(Beginning of DATASET EXTRACT)
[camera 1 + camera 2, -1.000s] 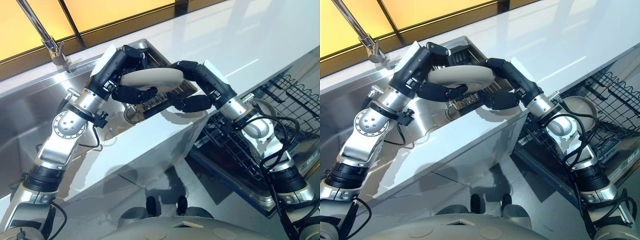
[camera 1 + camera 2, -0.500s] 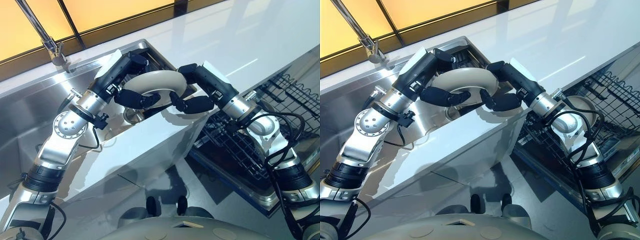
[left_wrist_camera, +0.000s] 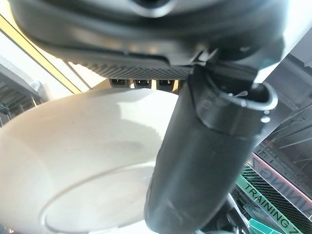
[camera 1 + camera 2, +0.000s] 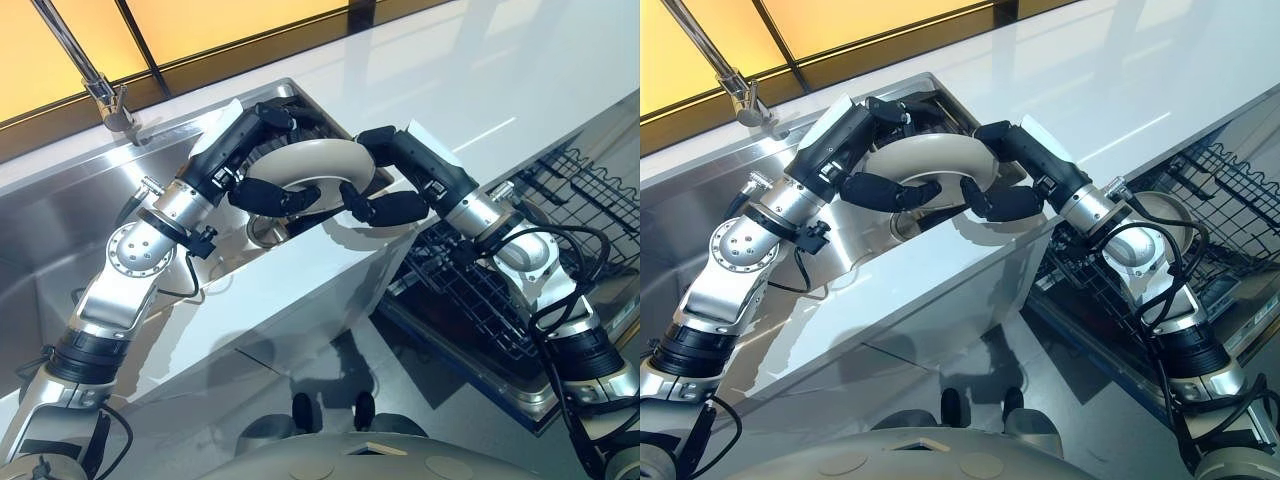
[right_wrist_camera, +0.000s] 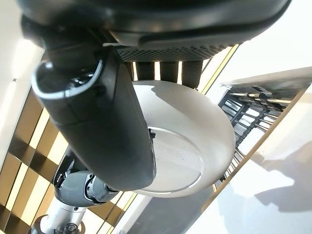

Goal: Pick up plates and place into dishwasher.

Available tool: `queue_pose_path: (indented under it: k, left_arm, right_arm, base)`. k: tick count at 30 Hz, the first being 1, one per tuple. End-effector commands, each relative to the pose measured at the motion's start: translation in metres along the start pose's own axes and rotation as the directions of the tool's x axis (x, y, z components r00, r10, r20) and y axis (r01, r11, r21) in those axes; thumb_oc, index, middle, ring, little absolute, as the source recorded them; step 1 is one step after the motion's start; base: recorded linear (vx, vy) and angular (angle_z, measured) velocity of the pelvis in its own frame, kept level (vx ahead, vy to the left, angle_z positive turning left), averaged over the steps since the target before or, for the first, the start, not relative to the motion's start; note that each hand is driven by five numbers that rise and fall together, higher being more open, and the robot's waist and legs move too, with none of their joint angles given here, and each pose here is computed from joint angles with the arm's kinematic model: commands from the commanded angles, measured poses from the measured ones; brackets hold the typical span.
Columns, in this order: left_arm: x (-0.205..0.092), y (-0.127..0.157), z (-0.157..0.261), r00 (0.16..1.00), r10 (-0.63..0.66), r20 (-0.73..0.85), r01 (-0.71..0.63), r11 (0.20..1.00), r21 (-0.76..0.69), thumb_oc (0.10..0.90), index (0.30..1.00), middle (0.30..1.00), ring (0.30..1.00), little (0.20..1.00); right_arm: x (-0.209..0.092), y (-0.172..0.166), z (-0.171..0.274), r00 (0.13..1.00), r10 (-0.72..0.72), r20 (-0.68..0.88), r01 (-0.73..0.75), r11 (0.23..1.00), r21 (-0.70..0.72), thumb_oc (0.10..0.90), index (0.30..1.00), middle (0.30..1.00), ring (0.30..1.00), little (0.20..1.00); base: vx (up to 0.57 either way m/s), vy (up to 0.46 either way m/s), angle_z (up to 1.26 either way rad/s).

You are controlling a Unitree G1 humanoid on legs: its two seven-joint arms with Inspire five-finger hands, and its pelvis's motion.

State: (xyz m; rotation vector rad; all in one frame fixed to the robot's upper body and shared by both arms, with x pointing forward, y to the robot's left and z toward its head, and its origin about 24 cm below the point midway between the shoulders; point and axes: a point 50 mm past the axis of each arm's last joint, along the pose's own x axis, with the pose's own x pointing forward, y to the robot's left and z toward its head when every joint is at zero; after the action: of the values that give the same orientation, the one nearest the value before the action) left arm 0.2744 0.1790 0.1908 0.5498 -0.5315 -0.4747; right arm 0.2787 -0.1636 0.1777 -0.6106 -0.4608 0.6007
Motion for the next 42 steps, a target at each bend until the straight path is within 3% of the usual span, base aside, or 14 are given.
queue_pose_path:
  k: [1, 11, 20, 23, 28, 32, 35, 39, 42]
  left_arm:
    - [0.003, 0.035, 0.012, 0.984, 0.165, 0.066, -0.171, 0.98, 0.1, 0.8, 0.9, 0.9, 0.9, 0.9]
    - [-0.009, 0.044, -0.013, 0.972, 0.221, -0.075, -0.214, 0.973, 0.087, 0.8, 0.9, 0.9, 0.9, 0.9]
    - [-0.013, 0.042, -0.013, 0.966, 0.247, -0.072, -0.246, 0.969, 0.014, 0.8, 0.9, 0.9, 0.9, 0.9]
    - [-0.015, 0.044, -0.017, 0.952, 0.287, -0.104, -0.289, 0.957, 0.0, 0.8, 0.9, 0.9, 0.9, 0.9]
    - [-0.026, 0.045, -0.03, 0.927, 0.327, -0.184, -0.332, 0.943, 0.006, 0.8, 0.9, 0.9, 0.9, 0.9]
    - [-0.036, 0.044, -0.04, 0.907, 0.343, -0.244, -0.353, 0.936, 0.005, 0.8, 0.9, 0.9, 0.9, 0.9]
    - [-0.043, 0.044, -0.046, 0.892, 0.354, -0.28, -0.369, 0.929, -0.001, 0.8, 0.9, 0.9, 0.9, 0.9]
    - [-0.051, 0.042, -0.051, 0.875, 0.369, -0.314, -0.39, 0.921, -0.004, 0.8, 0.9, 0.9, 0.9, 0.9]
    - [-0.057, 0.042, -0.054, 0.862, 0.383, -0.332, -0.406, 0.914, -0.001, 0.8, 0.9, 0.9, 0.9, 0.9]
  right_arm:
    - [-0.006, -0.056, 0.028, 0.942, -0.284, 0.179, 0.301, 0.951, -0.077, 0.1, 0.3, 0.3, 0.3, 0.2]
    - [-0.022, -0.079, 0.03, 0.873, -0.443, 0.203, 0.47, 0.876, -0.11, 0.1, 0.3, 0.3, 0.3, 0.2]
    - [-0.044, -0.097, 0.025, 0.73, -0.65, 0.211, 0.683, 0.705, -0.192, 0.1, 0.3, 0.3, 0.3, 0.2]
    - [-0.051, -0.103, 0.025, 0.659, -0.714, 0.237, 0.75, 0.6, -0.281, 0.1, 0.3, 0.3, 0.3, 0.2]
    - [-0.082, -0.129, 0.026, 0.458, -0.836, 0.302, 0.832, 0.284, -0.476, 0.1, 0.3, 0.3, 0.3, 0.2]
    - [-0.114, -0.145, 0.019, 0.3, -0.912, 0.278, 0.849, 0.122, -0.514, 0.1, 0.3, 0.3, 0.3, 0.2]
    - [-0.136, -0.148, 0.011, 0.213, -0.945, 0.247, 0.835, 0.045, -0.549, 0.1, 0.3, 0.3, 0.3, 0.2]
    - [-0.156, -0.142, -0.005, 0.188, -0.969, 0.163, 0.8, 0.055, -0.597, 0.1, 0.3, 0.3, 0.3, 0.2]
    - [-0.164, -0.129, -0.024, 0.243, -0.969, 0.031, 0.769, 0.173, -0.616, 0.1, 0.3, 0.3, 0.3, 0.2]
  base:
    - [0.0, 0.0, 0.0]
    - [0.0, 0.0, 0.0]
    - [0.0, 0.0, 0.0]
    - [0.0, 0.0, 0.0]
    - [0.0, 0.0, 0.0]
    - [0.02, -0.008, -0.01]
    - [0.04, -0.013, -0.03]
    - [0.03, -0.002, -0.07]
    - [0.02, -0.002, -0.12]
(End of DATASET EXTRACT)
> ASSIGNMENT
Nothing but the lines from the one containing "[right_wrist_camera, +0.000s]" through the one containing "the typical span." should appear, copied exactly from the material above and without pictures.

> OUTPUT FOR THIS EXERCISE
[right_wrist_camera, +0.000s] 

Goal: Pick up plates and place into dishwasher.

Available tool: `queue_pose_path: (indented under it: k, left_arm, right_arm, base)`. k: tick count at 30 Hz, the first being 1, one per tuple. End-effector commands, each relative to the pose measured at the motion's start: translation in metres along the start pose's own axes and rotation as the directions of the tool's x axis (x, y, z components r00, r10, r20) and y axis (r01, r11, r21) in those axes; thumb_oc, index, middle, ring, little absolute, as the source recorded them; step 1 is one step after the motion's start; base: recorded linear (vx, vy) and angular (angle_z, measured) velocity of the pelvis in its own frame, kept level (vx ahead, vy to the left, angle_z positive turning left), averaged over the steps since the target before or, for the first, the start, not relative to the motion's start; note that each hand is driven by five numbers that rise and fall together, higher being more open, and the robot's waist and legs move too, with none of their joint angles given here, and each pose here is computed from joint angles with the arm's kinematic model: commands from the commanded angles, measured poses from the measured ones; brackets hold the typical span.

The answer requires no additions.